Typically, a Total Economic Impact assessment begins with identification of an IT project’s goals. IT then determines technology costs. Next, affected business units decide what benefits they stand to gain.

Then flexibility and risk are factored in. “An IBM server will cost more than one from Joe’s House of Servers” but is a safer purchase, Gliedman says, adding, “Risk-adjustment lets you decide how much of a discount you require from Joe.”

Finally, the results of the assessment are communicated to all concerned parties, and metrics for measuring the project’s success are determined.

Giga offers Total Economic Impact assessments as a consulting service or will train businesses to perform their own assessments. A full engagement takes four weeks or more, depending on scope.

Strength: Takes flexibility and risk — major factors in real-world decision-making — into consideration.

Weakness: In some companies, those additional considerations may dilute the ROI message.

Total Value of Opportunity

Total Value of Opportunity (TVO) is a methodology based on the Gartner Business Performance Framework, the company’s set of business metrics. Gartner analyst Audrey Apfel claims that’s an important differentiator: “Generic ROI cases tend to go right from geekspeak to financial numbers, and that’s too big a leap,” she says.

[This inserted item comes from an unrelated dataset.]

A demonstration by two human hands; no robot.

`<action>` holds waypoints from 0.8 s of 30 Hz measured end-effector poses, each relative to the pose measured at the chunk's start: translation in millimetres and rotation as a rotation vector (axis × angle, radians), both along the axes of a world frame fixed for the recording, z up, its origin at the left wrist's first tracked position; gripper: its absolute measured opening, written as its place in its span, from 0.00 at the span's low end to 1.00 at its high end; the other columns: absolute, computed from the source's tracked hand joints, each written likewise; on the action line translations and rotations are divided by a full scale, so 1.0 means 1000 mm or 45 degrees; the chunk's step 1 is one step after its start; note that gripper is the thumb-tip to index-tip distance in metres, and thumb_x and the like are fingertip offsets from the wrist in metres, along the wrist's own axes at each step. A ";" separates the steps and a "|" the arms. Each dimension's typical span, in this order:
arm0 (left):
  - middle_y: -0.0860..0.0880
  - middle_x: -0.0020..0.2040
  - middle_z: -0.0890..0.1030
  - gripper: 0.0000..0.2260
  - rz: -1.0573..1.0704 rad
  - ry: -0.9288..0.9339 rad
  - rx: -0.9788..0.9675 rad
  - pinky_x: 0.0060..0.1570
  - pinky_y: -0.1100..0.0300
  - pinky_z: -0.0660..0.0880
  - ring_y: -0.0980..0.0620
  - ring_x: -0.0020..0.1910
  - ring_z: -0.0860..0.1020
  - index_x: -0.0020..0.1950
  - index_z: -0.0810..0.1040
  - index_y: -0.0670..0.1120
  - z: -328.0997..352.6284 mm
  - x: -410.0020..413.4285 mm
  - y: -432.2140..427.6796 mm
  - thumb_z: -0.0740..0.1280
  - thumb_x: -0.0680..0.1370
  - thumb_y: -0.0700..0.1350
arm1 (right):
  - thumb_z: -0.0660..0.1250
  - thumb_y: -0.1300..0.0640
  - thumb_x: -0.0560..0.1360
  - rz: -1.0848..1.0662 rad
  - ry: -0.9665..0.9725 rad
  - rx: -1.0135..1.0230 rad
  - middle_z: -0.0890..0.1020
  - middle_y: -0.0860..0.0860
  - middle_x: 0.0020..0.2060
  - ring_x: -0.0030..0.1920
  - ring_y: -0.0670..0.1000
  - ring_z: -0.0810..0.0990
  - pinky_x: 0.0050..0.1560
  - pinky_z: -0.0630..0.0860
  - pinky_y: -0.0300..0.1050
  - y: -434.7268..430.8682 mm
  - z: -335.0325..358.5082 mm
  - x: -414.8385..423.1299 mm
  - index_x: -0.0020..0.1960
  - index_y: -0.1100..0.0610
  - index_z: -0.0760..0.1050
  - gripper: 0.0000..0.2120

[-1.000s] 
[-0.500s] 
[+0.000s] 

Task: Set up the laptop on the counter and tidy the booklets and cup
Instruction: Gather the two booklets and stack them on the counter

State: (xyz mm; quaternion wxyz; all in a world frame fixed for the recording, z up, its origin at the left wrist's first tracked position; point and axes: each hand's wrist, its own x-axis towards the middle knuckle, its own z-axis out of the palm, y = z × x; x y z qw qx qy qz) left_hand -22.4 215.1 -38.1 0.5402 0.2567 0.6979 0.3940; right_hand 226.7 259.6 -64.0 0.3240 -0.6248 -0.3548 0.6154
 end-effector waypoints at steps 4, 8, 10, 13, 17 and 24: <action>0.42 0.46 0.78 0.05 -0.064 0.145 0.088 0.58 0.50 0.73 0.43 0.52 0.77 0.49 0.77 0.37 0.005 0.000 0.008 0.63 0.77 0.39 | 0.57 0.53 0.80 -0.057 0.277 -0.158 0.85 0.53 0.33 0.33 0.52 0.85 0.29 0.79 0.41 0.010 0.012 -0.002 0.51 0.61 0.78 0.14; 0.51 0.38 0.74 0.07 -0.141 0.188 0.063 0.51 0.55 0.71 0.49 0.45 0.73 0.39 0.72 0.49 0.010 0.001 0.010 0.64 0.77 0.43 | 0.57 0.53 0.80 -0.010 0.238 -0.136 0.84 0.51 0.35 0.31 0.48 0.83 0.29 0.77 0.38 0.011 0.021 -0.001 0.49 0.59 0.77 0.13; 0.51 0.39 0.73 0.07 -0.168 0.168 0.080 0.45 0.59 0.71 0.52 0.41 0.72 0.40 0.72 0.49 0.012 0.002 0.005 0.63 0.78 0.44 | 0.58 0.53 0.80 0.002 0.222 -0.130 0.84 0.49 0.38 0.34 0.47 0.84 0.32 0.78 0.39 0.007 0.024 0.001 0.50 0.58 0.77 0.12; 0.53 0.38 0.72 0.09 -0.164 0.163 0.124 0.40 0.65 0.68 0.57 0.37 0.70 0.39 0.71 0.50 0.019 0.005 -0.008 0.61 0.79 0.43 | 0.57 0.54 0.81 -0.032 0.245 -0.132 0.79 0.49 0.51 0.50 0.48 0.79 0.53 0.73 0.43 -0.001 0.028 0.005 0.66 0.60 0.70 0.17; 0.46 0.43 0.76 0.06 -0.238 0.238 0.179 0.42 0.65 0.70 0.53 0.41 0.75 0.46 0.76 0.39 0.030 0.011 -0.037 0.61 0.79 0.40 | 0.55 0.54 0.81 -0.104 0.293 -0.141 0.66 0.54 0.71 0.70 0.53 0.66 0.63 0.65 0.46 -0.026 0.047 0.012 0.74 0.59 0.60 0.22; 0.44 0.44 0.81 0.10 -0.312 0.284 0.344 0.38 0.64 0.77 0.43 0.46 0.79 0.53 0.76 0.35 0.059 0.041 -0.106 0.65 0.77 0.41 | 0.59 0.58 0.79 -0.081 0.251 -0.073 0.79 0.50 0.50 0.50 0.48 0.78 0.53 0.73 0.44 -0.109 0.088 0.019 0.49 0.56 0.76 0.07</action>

TVO is available as a Web-based software package, with full training-and-consulting contracts optional. To get started, a business uses Gartner’s business metrics to determine what opportunities are available and translates them into standard business terms such as on-time delivery, bill rate, market share and sales close index. One of TVO’s strengths is that this translation — which is where many efforts founder — is laid out in excruciating, step-by-step detail, eliminating ambiguity.

Another TVO differentiator is the software’s diagnostic capability, which weighs such qualitative factors as the company’s IT project history. “Lots of clients tell us, ‘We have a great ROI process, we run decisions past our accountants — and then we go on our gut feeling,’ ” says Apfel. “We tried to make that gut feeling visible.”

Strength: Specific instructions can’t be fudged, so results should be accurate.

Weakness: May add a level of complexity that meat-and-potatoes executives won’t welcome.